(About this exercise):
Please retype the whole listing so that it matches the original exactly.

----

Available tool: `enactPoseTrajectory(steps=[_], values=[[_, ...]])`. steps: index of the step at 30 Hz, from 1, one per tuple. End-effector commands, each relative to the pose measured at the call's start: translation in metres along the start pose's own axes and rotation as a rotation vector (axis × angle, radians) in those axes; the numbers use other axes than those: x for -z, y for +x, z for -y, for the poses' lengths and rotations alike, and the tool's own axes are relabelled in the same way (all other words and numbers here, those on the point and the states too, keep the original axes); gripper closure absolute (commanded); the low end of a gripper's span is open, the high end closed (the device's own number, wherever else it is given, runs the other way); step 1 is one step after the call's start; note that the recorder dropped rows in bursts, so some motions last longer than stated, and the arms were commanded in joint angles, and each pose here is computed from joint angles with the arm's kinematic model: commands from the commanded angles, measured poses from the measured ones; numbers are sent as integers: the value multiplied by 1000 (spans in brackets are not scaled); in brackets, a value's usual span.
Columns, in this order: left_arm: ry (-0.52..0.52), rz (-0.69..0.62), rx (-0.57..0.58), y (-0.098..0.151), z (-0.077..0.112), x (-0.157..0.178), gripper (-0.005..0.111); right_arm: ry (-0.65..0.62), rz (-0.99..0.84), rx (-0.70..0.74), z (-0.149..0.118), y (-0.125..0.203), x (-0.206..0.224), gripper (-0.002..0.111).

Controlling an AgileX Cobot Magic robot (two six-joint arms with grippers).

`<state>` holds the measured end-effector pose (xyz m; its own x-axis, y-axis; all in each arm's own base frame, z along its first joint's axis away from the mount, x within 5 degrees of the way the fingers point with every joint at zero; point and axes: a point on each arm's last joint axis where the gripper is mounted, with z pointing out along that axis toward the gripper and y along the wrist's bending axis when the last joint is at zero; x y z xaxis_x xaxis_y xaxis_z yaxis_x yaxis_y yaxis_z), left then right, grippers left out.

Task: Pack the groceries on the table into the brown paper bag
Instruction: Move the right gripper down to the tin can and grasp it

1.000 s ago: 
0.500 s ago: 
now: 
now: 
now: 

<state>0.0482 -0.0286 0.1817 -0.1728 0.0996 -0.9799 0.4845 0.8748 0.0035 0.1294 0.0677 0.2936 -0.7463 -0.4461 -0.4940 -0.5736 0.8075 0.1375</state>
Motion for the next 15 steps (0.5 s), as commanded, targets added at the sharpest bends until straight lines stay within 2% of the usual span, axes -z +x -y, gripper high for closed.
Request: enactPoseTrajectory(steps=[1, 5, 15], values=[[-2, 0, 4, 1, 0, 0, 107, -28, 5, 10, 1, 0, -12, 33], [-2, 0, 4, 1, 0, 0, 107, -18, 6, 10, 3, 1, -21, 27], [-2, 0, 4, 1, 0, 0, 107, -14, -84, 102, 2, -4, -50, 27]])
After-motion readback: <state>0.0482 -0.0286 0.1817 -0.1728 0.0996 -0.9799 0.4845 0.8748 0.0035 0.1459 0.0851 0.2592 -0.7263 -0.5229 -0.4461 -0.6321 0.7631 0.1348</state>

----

(Solution to this exercise):
Available tool: `enactPoseTrajectory(steps=[_], values=[[_, ...]])`. steps: index of the step at 30 Hz, from 1, one per tuple. End-effector commands, each relative to the pose measured at the call's start: translation in metres along the start pose's own axes and rotation as a rotation vector (axis × angle, radians) in those axes; the numbers use other axes than those: x for -z, y for +x, z for -y, for the poses' lengths and rotations alike, and the tool's own axes are relabelled in the same way (all other words and numbers here, those on the point and the states too, keep the original axes); gripper closure absolute (commanded); the low end of a gripper's span is open, the high end closed (the device's own number, wherever else it is given, runs the other way); step 1 is one step after the call's start; note that the recorder dropped rows in bursts, so some motions last longer than stated, and the arms were commanded in joint angles, and each pose here is computed from joint angles with the arm's kinematic model: commands from the commanded angles, measured poses from the measured ones; numbers are sent as integers: the value multiplied by 1000 (spans in brackets are not scaled); in brackets, a value's usual span.
Columns, in this order: left_arm: ry (-0.52..0.52), rz (-0.69..0.62), rx (-0.57..0.58), y (-0.098..0.151), z (-0.077..0.112), x (-0.157..0.178), gripper (-0.005..0.111); right_arm: ry (-0.65..0.62), rz (-0.99..0.84), rx (-0.70..0.74), z (-0.149..0.118), y (-0.125..0.203), x (-0.206..0.224), gripper (-0.002..0.111).

Controlling an AgileX Cobot Magic robot (two six-joint arms with grippers).

`<state>` holds the measured end-effector pose (xyz m; its own x-axis, y-axis; all in each arm's own base frame, z along its first joint's axis away from the mount, x within 5 degrees of the way the fingers point with every joint at zero; point and axes: a point on each arm's last joint axis where the gripper is mounted, with z pointing out along that axis toward the gripper and y along the wrist's bending axis when the last joint is at zero; x y z xaxis_x xaxis_y xaxis_z yaxis_x yaxis_y yaxis_z), left then right, grippers left out.

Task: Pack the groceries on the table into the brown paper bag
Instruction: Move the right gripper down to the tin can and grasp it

1.000 s ago: 
0.500 s ago: 
now: 
now: 
now: 

<state>0.0482 -0.0286 0.1817 -0.1728 0.0996 -0.9799 0.4845 0.8748 0.0035 0.1294 0.0677 0.2936 -0.7463 -0.4461 -0.4940 -0.5736 0.8075 0.1375</state>
Motion for the next 15 steps (0.5 s), as commanded, targets added at the sharpest bends until straight lines stay within 2% of the usual span, axes -z +x -y, gripper high for closed.
Request: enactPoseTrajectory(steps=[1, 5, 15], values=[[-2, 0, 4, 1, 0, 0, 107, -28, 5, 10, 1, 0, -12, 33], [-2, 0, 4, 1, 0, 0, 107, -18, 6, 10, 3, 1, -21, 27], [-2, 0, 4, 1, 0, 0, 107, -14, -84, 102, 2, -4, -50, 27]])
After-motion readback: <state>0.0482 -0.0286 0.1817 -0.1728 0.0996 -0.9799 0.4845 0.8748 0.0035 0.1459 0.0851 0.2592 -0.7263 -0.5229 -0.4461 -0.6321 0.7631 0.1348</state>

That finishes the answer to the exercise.